Dans une analyse post-hoc de patients transplantés issus de SOLAR-1 et SOLAR-2 sans correction multivariée d'autres facteurs initiaux, qui avaient été traités par de la ciclosporine après la transplantation hépatique, ceux-ci ont présenté une RVS de 100% (96 sur 96), tandis que dans le groupe tacrolimus la RVS était de 93,2% (288 sur 309) (voir «Interactions»).
Patients présentant des troubles de la fonction rénale – étude de phase 2 GS-US-334-0154 et GS-US-337-4063
L’étude 0154 était une étude clinique en ouvert dans laquelle étaient examinées la sécurité et l’efficacité d’un traitement de 12 semaines par lédipasvir/sofosbuvir chez 18 patients infectés par un VHC de génotype 1 et présentant des troubles sévères de la fonction rénale, qui n’étaient pas sous dialyse. À l’inclusion, 2 patients (11%) présentaient une cirrhose et le DFGe moyen était de 24,9 ml/min (limites: 9,0 à 39,6 ml/min). Le taux de RVS était de 100% (18/18).

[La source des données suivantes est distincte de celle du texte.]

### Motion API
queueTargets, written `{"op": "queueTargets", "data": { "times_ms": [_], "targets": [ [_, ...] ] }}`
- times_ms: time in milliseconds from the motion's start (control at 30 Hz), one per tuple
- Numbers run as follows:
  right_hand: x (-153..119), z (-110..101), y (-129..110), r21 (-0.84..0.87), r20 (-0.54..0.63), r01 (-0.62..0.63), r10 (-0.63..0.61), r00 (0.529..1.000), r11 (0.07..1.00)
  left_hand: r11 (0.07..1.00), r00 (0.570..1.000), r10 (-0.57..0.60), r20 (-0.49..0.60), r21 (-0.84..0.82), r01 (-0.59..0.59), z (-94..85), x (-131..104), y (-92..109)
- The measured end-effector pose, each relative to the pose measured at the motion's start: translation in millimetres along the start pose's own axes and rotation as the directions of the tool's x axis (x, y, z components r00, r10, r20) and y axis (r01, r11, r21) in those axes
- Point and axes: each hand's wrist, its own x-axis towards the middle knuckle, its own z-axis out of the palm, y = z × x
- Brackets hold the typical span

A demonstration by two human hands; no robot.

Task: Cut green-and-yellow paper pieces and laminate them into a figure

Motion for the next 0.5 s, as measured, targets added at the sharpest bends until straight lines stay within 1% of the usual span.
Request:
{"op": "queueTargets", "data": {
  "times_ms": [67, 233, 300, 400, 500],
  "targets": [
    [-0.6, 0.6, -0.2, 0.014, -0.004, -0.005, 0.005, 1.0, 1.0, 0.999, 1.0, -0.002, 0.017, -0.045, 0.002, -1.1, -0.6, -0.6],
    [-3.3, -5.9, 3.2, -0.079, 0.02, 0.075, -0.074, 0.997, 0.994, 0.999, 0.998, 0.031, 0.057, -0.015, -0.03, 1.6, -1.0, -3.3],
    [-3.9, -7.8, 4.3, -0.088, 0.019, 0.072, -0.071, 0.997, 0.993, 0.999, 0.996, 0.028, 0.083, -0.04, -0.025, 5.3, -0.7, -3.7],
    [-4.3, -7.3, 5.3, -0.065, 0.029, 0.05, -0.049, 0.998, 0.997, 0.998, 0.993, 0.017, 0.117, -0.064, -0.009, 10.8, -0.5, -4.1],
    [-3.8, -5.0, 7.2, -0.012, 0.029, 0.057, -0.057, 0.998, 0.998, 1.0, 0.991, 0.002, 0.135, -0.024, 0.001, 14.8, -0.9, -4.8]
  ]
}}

L’étude 4063 était une étude clinique en ouvert à trois bras dans laquelle était évalué le traitement par lédipasvir/sofosbuvir pendant 8, 12 et 24 semaines chez un total de 95 patients présentant une HCC du génotype 1 (72%), 2 (22%), 4 (2%), 5 (1%) ou 6 (2%) et une IRT nécessitant une dialyse: 45 patients infectés par un VHC du génotype 1, sans cirrhose et naïfs de tout traitement ont été traités pendant 8 semaines par lédipasvir/sofosbuvir; 31 patients infectés par un VHC du génotype 1 ayant déjà été traités et patients infectés par un VHC du génotype 2, 5 ou 6, naïfs de tout traitement ou ayant déjà été traités, sans cirrhose, ont été traités pendant 12 semaines par lédipasvir/sofosbuvir; 19 patients infectés par un VHC du génotype 1, 2 ou 4, présentant une cirrhose compensée, ont été traités pendant 24 semaines par lédipasvir/sofosbuvir. À l’inclusion, 20% de la totalité des 95 patients présentaient une cirrhose, 22% avaient déjà été traités, 21% avaient reçu une transplantation rénale, 92% nécessitaient une hémodialyse et 8% avaient reçu une dialyse péritonéale; la durée moyenne de la dialyse était de 11,5 ans (limites: 0,2 à 43 ans). Les taux de RVS pour les groupes de traitement pendant 8, 12 et 24 semaines étaient au total de 93% (42/45), 100% (31/31) et 79% (15/19) respectivement. Parmi les 7 patients n’ayant pas obtenu de RVS12, aucun n’a présenté d’échec virologique ni de rechute.
Autres génotypes du VHC
La sécurité d'emploi et l'efficacité d'Harvoni n'ont pas été établies chez les patients infectés par un VHC de génotype 2, 3, 4, 5 ou 6.